Here, Volcker — who criticizes the bill but says he ultimately supports it, and calls it an overall “B” — notes that real reform will depend on regulatory enforcement, and regulatory enforcement will depend on having good regulators.
“The success of this approach is going to be heavily dependent on how aggressively and intelligently it is implemented,” he says, emphasizing that a new, 10-member regulatory council authorized by the bill will have to be vigilant and tough to prevent the nation’s giant banks and investment houses from pulling America into yet another devastating credit crisis.“It is not just a question of defining what needs to be done, but carrying it out in practice, day by day, bank by bank.”
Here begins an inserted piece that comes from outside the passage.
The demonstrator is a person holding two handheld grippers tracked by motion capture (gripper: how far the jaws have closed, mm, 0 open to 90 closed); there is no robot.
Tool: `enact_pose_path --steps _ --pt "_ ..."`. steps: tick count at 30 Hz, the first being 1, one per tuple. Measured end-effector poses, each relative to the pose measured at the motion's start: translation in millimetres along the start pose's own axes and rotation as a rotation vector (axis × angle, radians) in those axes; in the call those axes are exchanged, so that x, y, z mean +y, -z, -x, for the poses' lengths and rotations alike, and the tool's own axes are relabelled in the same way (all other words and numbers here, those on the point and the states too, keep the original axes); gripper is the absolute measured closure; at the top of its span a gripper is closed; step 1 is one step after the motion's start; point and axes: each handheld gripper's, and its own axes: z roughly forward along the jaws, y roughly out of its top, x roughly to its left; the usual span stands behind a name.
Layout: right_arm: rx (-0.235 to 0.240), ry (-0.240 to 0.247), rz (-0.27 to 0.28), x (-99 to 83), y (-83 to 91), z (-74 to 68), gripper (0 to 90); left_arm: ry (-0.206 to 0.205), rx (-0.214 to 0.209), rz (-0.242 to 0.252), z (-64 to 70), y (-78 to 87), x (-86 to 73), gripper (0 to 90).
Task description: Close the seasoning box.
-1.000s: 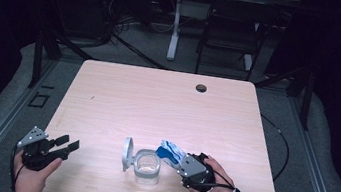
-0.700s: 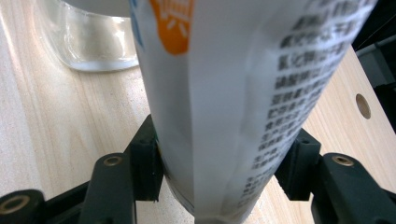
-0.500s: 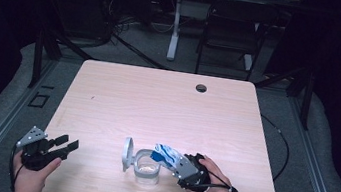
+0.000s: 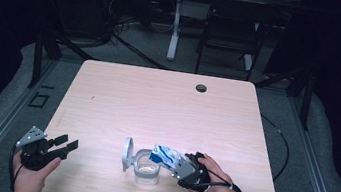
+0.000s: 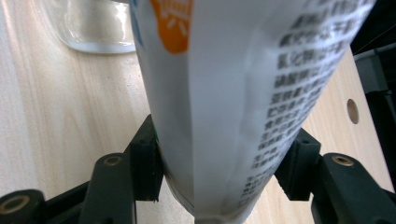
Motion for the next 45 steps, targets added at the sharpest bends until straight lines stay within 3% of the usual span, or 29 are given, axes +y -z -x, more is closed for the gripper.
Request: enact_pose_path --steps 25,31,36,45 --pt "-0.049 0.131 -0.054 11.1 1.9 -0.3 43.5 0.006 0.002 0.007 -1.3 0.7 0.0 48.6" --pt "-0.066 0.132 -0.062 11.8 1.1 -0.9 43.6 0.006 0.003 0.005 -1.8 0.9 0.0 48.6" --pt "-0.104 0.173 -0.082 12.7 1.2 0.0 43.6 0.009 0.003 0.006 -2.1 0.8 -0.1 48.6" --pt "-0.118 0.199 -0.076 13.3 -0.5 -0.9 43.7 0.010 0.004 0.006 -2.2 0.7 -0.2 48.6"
Second, he not-so-subtly criticizes Alan Greenspan, a free-market advocate and his successor at the Fed, under whom most deregulation happened.
His replacement, Alan Greenspan, openly campaigned to weaken and finally repeal Glass-Steagall, and President Bill Clinton signed the repeal into law in 1999. Although Mr. Volcker opposed the repeal, he didn’t go public with his concerns. “It is very difficult to take restrictive action when the economy and the financial markets seemed to be doing so well,” he says of his silence at the time. “But eventually things blew up.”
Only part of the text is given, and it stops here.